Task to carry out - For each line of the data below, copy it if it holds the word "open".

Data shown -

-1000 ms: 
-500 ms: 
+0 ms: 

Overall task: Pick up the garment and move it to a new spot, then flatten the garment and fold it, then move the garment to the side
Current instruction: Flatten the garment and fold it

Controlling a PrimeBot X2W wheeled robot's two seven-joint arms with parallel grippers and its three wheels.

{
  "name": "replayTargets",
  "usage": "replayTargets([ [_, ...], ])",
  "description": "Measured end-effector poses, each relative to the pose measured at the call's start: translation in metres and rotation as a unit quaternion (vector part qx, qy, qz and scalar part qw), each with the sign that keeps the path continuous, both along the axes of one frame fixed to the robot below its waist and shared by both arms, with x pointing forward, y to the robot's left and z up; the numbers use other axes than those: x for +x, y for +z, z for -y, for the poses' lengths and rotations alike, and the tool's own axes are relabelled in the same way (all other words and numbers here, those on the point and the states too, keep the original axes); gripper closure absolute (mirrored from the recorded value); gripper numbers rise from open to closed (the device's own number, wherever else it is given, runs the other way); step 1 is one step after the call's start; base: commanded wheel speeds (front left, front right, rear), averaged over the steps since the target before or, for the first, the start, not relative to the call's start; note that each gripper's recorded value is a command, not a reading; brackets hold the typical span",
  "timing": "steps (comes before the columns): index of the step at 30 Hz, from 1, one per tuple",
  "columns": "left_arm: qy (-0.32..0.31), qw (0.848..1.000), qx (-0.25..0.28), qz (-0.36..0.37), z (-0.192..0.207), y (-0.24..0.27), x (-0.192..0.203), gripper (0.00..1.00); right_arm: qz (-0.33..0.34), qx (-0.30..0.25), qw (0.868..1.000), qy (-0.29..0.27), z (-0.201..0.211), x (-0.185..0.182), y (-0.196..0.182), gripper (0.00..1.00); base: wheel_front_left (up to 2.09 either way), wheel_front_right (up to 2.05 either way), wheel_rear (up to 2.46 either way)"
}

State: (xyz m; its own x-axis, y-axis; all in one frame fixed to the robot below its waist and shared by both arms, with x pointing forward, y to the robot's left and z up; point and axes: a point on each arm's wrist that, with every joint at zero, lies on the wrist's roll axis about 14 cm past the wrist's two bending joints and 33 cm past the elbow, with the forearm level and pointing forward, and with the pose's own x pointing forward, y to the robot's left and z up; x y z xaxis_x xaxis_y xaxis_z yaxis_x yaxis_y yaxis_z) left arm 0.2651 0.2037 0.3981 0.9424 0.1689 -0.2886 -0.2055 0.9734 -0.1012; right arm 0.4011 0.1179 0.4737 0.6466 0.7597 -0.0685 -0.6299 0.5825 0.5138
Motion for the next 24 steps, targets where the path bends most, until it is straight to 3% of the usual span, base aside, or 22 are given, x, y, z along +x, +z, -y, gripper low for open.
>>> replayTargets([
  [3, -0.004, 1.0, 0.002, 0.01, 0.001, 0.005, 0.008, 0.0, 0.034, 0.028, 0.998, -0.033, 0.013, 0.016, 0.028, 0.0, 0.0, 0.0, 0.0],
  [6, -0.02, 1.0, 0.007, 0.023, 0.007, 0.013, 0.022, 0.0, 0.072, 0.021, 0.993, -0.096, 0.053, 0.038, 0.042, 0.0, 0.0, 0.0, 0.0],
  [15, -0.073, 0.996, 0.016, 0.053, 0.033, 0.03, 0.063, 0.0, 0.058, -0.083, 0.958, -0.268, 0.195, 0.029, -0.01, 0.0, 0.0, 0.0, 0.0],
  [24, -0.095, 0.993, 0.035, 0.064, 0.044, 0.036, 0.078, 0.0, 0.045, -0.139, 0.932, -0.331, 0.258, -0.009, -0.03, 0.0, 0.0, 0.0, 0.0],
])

Task solution -
  "description": "Measured end-effector poses, each relative to the pose measured at the call's start: translation in metres and rotation as a unit quaternion (vector part qx, qy, qz and scalar part qw), each with the sign that keeps the path continuous, both along the axes of one frame fixed to the robot below its waist and shared by both arms, with x pointing forward, y to the robot's left and z up; the numbers use other axes than those: x for +x, y for +z, z for -y, for the poses' lengths and rotations alike, and the tool's own axes are relabelled in the same way (all other words and numbers here, those on the point and the states too, keep the original axes); gripper closure absolute (mirrored from the recorded value); gripper numbers rise from open to closed (the device's own number, wherever else it is given, runs the other way); step 1 is one step after the call's start; base: commanded wheel speeds (front left, front right, rear), averaged over the steps since the target before or, for the first, the start, not relative to the call's start; note that each gripper's recorded value is a command, not a reading; brackets hold the typical span",
Motion for the next 24 steps, targets where the path bends most, until it is straight to 3% of the usual span, base aside, or 22 are given, x, y, z along +x, +z, -y, gripper low for open.

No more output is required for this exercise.